Input data:
-*-*-

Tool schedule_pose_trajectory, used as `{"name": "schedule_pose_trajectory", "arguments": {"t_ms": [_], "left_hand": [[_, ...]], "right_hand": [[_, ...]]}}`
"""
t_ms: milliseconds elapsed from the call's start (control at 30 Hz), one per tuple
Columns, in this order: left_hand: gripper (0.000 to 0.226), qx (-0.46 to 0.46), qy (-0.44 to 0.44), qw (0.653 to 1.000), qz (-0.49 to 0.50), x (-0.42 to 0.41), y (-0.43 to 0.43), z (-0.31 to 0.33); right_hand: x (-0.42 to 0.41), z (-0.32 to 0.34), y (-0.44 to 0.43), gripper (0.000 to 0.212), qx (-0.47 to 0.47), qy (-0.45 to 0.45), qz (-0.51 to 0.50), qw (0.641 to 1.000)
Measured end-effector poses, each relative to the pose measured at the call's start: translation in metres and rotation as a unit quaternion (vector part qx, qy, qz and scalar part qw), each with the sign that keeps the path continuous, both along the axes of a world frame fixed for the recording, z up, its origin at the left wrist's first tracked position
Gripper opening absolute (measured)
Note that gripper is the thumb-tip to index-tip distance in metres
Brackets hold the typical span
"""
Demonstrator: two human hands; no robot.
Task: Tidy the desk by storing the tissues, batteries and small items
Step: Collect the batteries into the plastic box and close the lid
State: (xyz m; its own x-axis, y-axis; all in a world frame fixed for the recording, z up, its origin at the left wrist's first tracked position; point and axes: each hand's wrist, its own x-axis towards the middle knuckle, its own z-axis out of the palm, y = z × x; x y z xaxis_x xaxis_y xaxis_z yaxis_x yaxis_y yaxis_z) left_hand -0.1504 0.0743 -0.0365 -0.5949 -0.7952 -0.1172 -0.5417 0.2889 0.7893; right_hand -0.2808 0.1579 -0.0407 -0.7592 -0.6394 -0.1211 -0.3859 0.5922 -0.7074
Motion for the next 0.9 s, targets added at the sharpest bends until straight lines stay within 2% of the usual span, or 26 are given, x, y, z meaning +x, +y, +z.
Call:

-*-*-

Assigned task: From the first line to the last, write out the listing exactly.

Finished task:
Tool schedule_pose_trajectory, used as `{"name": "schedule_pose_trajectory", "arguments": {"t_ms": [_], "left_hand": [[_, ...]], "right_hand": [[_, ...]]}}`
"""
t_ms: milliseconds elapsed from the call's start (control at 30 Hz), one per tuple
Columns, in this order: left_hand: gripper (0.000 to 0.226), qx (-0.46 to 0.46), qy (-0.44 to 0.44), qw (0.653 to 1.000), qz (-0.49 to 0.50), x (-0.42 to 0.41), y (-0.43 to 0.43), z (-0.31 to 0.33); right_hand: x (-0.42 to 0.41), z (-0.32 to 0.34), y (-0.44 to 0.43), gripper (0.000 to 0.212), qx (-0.47 to 0.47), qy (-0.45 to 0.45), qz (-0.51 to 0.50), qw (0.641 to 1.000)
Measured end-effector poses, each relative to the pose measured at the call's start: translation in metres and rotation as a unit quaternion (vector part qx, qy, qz and scalar part qw), each with the sign that keeps the path continuous, both along the axes of a world frame fixed for the recording, z up, its origin at the left wrist's first tracked position
Gripper opening absolute (measured)
Note that gripper is the thumb-tip to index-tip distance in metres
Brackets hold the typical span
"""
Demonstrator: two human hands; no robot.
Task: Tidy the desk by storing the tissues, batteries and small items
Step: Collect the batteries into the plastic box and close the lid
State: (xyz m; its own x-axis, y-axis; all in a world frame fixed for the recording, z up, its origin at the left wrist's first tracked position; point and axes: each hand's wrist, its own x-axis towards the middle knuckle, its own z-axis out of the palm, y = z × x; x y z xaxis_x xaxis_y xaxis_z yaxis_x yaxis_y yaxis_z) left_hand -0.1504 0.0743 -0.0365 -0.5949 -0.7952 -0.1172 -0.5417 0.2889 0.7893; right_hand -0.2808 0.1579 -0.0407 -0.7592 -0.6394 -0.1211 -0.3859 0.5922 -0.7074
Motion for the next 0.9 s, targets added at the sharpest bends until straight lines stay within 2% of the usual span, or 26 are given, x, y, z meaning +x, +y, +z.
Call:

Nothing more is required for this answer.